_YOUR INSTRUCTIONS_:
Locate the line that contains "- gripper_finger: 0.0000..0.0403". Print it and each following line through the end of the listing, verbatim, and nothing more.

=== Section Start ===

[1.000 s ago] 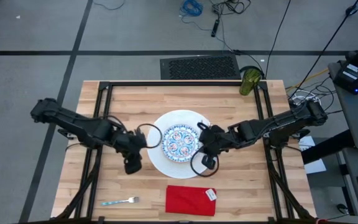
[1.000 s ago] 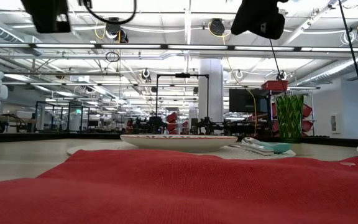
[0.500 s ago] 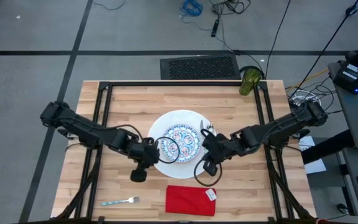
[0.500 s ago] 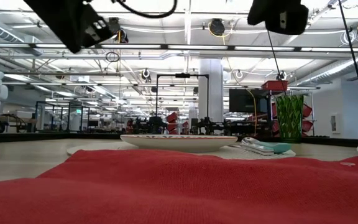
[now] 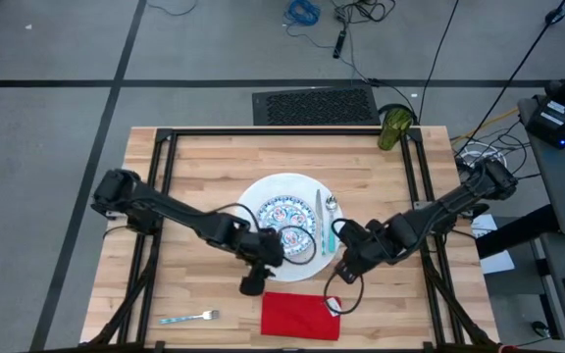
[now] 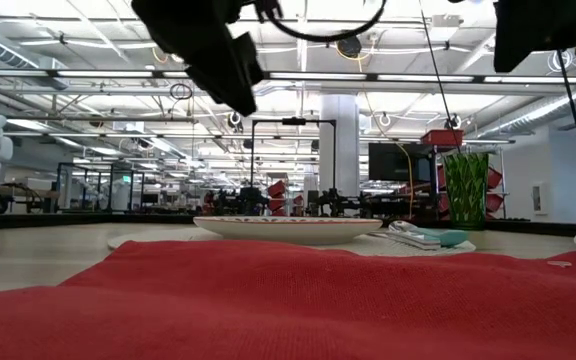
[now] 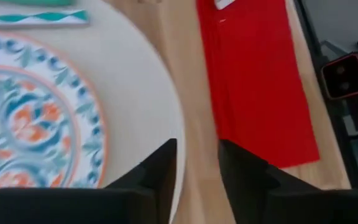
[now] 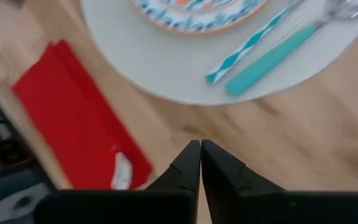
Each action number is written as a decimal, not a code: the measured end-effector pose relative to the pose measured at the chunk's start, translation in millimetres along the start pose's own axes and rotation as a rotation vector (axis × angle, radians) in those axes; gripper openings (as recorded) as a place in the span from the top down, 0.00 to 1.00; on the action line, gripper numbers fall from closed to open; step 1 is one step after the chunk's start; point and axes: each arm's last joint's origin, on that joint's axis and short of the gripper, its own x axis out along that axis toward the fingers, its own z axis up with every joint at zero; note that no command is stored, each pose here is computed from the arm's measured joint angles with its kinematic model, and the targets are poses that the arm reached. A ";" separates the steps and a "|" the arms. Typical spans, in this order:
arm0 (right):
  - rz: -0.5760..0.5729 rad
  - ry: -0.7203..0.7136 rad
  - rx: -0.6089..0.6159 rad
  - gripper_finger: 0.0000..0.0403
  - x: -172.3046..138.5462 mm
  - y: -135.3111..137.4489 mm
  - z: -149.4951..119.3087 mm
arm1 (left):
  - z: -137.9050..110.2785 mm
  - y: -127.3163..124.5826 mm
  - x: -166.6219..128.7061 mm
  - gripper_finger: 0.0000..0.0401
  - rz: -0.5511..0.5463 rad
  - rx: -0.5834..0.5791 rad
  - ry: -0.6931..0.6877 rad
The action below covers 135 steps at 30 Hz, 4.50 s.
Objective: Set table place
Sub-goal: Put the red table napkin on the white placemat to the left side of the blue and orange plate
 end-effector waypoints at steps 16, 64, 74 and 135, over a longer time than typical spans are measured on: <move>-0.107 -0.113 -0.181 1.00 -7.7 -8.3 -3.7 | 21.2 -41.0 82.9 0.62 -0.059 -0.096 0.017; -0.062 -0.136 -0.187 1.00 -11.8 -0.2 -19.5 | 14.4 -34.6 108.9 0.99 -0.098 -0.167 0.060; -0.152 -0.187 -0.188 1.00 -12.6 -7.5 -19.2 | 29.6 -37.3 1.8 1.00 0.151 -0.322 -0.039; -0.235 -0.188 -0.327 1.00 -12.6 -14.3 -15.4 | -145.1 60.1 -65.7 1.00 0.523 -1.586 -0.419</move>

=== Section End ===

_RESPONSE FOR THIS EXERCISE_:
  - gripper_finger: 0.0000..0.0403
  - x: -172.3046..138.5462 mm
  - y: -135.3111..137.4489 mm
  - z: -149.4951..119.3087 mm
arm1 (left):
  - z: -137.9050..110.2785 mm
  - y: -127.3163..124.5826 mm
  - x: -166.6219..128.7061 mm
  - gripper_finger: 0.0000..0.0401
  - rz: -0.5511..0.5463 rad
  - rx: -0.5834..0.5791 rad
  - ry: -0.6931..0.6877 rad
The action below covers 135 steps at 30 Hz, 4.50 s.
Objective: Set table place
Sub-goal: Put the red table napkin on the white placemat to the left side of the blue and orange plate
 end-effector waypoints at steps 16, 64, 74 and 135, over a longer time than typical spans are measured on: <move>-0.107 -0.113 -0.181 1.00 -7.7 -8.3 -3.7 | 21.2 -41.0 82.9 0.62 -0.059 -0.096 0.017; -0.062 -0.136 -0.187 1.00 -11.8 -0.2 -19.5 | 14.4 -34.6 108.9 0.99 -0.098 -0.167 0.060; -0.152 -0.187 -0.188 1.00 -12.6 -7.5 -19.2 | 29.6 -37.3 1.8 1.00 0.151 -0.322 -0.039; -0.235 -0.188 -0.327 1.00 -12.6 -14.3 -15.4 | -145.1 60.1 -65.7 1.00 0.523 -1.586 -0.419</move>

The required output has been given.